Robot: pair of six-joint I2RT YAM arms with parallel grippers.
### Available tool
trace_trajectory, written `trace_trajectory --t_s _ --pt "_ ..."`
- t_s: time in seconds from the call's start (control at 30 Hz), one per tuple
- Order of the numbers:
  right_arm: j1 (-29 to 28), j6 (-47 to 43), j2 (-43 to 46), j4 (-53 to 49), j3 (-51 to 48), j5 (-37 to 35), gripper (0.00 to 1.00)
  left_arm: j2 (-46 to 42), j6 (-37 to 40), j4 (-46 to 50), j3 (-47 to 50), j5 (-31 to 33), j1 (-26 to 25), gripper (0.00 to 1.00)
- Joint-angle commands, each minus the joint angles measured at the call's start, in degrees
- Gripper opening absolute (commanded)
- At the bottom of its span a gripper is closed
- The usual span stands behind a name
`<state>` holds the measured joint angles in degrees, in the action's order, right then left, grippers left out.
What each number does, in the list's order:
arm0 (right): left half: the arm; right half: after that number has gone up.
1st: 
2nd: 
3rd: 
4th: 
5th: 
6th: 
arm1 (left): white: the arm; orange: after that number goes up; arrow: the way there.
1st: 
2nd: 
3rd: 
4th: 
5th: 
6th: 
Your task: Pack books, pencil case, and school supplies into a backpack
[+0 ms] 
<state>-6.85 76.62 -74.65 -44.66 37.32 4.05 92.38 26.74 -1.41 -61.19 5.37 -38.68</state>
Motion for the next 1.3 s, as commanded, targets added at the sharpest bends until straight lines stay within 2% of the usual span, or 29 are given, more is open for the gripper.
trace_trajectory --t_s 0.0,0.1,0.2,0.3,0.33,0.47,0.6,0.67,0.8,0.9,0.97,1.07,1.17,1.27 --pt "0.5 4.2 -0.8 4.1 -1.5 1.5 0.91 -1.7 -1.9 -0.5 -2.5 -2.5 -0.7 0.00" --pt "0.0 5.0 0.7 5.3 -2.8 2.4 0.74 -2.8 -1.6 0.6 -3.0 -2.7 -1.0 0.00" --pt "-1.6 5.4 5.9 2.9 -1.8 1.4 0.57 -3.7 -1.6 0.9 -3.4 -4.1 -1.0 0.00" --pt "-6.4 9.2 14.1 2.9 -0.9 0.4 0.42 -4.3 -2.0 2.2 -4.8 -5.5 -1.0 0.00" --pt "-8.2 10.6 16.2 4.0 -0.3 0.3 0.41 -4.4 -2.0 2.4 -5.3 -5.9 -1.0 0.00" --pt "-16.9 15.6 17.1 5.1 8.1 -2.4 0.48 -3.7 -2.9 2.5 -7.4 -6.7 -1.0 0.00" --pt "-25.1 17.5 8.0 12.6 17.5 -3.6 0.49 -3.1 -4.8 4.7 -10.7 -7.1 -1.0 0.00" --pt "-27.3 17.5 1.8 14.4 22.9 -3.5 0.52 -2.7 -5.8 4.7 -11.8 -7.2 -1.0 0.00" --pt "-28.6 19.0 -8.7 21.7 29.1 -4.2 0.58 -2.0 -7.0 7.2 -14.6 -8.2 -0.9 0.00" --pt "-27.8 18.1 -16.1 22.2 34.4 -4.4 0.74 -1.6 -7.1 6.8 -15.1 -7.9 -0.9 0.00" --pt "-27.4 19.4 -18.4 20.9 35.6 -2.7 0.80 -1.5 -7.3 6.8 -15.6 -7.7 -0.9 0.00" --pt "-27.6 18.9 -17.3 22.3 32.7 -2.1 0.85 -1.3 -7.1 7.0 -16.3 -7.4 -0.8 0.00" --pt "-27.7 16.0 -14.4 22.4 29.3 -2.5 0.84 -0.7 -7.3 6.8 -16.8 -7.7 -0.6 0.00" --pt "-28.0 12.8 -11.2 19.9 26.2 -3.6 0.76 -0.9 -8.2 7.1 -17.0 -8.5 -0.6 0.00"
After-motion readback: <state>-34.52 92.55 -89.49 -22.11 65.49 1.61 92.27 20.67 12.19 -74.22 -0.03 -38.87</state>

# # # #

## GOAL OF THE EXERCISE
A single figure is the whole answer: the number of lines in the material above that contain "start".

## ANSWER FOR THE TASK
2